The full listing, excluding its pictures, should be printed exactly as it stands.
○ ○ ○
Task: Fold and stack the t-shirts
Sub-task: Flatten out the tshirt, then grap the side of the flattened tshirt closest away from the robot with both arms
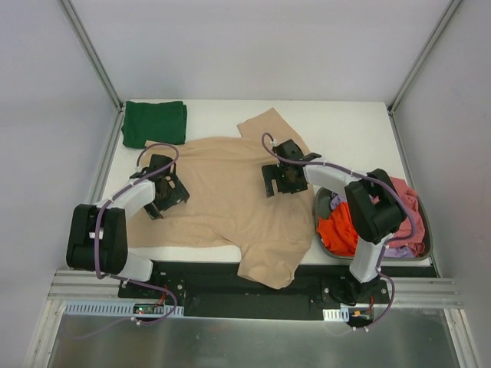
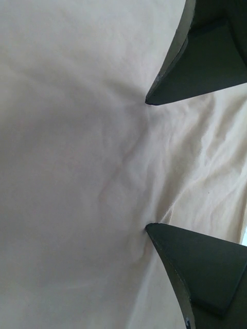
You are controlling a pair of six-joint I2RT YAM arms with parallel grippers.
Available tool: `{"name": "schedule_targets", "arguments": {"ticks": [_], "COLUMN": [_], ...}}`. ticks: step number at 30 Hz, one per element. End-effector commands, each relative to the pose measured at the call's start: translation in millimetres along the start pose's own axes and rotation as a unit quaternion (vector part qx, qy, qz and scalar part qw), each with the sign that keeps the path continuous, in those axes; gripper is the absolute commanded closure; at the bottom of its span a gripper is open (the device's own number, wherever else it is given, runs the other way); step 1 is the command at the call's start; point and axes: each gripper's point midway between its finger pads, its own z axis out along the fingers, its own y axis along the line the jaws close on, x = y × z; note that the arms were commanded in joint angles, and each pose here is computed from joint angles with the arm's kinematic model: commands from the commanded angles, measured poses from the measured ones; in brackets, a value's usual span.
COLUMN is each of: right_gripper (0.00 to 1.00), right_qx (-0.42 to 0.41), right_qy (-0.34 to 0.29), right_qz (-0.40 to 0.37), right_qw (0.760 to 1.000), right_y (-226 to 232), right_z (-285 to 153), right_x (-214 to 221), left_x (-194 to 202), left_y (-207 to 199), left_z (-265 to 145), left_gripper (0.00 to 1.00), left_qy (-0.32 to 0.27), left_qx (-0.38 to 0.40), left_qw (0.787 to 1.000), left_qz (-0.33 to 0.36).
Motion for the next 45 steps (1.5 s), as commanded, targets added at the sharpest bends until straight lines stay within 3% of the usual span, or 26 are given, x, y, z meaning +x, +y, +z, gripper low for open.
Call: {"name": "schedule_targets", "arguments": {"ticks": [1, 8, 13, 16, 19, 24, 28, 33, 38, 43, 45], "right_gripper": [0.02, 0.02, 0.02, 0.02, 0.02, 0.02, 0.02, 0.02, 0.01, 0.01, 0.03], "right_qx": [0.018, -0.012, -0.03, -0.038, -0.041, -0.059, -0.075, -0.119, -0.141, -0.17, -0.185], "right_qy": [-0.004, -0.028, -0.064, -0.09, -0.115, -0.13, -0.128, -0.131, -0.132, -0.124, -0.115], "right_qz": [0.03, 0.031, 0.001, -0.019, -0.038, -0.046, -0.069, -0.133, -0.189, -0.237, -0.27], "right_qw": [0.999, 0.999, 0.998, 0.995, 0.992, 0.989, 0.987, 0.975, 0.963, 0.948, 0.938], "right_y": [-18.8, -15.5, -7.2, 2.9, 13.3, 27.1, 41.8, 82.1, 106.3, 121.5, 128.5], "right_z": [15.7, 18.5, -4.9, -27.0, -47.5, -69.7, -79.2, -94.7, -108.1, -119.6, -121.9], "right_x": [-17.2, -43.6, -61.8, -63.0, -56.1, -33.2, -8.5, 26.3, 61.5, 99.9, 121.8], "left_x": [-12.8, -39.5, -48.4, -43.8, -24.8, 12.8, 25.5, 18.0, 12.4, 15.7, 16.4], "left_y": [10.7, -7.5, -19.2, -2.2, 41.9, 116.4, 136.0, 132.6, 116.1, 112.1, 115.2], "left_z": [18.3, 21.6, 2.6, -18.3, -37.7, -47.9, -43.7, -41.3, -30.9, -14.4, -10.6], "left_gripper": [0.01, 0.01, 0.01, 0.01, 0.01, 0.01, 0.07, 0.11, 0.13, 0.24, 0.33], "left_qy": [0.001, -0.009, -0.023, -0.044, -0.068, -0.102, -0.12, -0.14, -0.113, -0.079, -0.072], "left_qx": [-0.044, -0.037, -0.007, -0.019, -0.077, -0.176, -0.167, -0.139, -0.116, -0.131, -0.148], "left_qw": [0.999, 0.999, 0.999, 0.998, 0.992, 0.961, 0.943, 0.942, 0.951, 0.953, 0.952], "left_qz": [-0.02, -0.017, -0.031, -0.044, -0.077, -0.186, -0.261, -0.273, -0.264, -0.263, -0.257]}}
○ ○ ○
Result for this exercise |
Task: Fold and stack the t-shirts
Sub-task: Flatten out the tshirt, then grap the side of the flattened tshirt closest away from the robot with both arms
You are controlling a pair of six-joint I2RT YAM arms with parallel grippers.
Available tool: `{"name": "schedule_targets", "arguments": {"ticks": [_], "COLUMN": [_], ...}}`. ticks: step number at 30 Hz, one per element. End-effector commands, each relative to the pose measured at the call's start: translation in millimetres along the start pose's own axes and rotation as a unit quaternion (vector part qx, qy, qz and scalar part qw), each with the sign that keeps the path continuous, in those axes; gripper is the absolute commanded closure; at the bottom of its span a gripper is open (the device's own number, wherever else it is given, runs the other way); step 1 is the command at the call's start; point and axes: each gripper's point midway between its finger pads, its own z axis out along the fingers, its own y axis along the line the jaws close on, x = y × z; note that the arms were commanded in joint angles, and each pose here is computed from joint angles with the arm's kinematic model: commands from the commanded angles, measured poses from the measured ones; in brackets, a value's usual span.
COLUMN is each of: right_gripper (0.00 to 1.00), right_qx (-0.42 to 0.41), right_qy (-0.34 to 0.29), right_qz (-0.40 to 0.37), right_qw (0.760 to 1.000), right_y (-226 to 232), right_z (-285 to 153), right_x (-214 to 221), left_x (-194 to 202), left_y (-207 to 199), left_z (-265 to 145), left_gripper (0.00 to 1.00), left_qy (-0.32 to 0.27), left_qx (-0.38 to 0.40), left_qw (0.787 to 1.000), left_qz (-0.33 to 0.36).
Motion for the next 45 steps (1.5 s), as commanded, targets added at the sharpest bends until straight lines stay within 3% of the usual span, or 26 are given, x, y, z meaning +x, +y, +z, gripper low for open.
Call: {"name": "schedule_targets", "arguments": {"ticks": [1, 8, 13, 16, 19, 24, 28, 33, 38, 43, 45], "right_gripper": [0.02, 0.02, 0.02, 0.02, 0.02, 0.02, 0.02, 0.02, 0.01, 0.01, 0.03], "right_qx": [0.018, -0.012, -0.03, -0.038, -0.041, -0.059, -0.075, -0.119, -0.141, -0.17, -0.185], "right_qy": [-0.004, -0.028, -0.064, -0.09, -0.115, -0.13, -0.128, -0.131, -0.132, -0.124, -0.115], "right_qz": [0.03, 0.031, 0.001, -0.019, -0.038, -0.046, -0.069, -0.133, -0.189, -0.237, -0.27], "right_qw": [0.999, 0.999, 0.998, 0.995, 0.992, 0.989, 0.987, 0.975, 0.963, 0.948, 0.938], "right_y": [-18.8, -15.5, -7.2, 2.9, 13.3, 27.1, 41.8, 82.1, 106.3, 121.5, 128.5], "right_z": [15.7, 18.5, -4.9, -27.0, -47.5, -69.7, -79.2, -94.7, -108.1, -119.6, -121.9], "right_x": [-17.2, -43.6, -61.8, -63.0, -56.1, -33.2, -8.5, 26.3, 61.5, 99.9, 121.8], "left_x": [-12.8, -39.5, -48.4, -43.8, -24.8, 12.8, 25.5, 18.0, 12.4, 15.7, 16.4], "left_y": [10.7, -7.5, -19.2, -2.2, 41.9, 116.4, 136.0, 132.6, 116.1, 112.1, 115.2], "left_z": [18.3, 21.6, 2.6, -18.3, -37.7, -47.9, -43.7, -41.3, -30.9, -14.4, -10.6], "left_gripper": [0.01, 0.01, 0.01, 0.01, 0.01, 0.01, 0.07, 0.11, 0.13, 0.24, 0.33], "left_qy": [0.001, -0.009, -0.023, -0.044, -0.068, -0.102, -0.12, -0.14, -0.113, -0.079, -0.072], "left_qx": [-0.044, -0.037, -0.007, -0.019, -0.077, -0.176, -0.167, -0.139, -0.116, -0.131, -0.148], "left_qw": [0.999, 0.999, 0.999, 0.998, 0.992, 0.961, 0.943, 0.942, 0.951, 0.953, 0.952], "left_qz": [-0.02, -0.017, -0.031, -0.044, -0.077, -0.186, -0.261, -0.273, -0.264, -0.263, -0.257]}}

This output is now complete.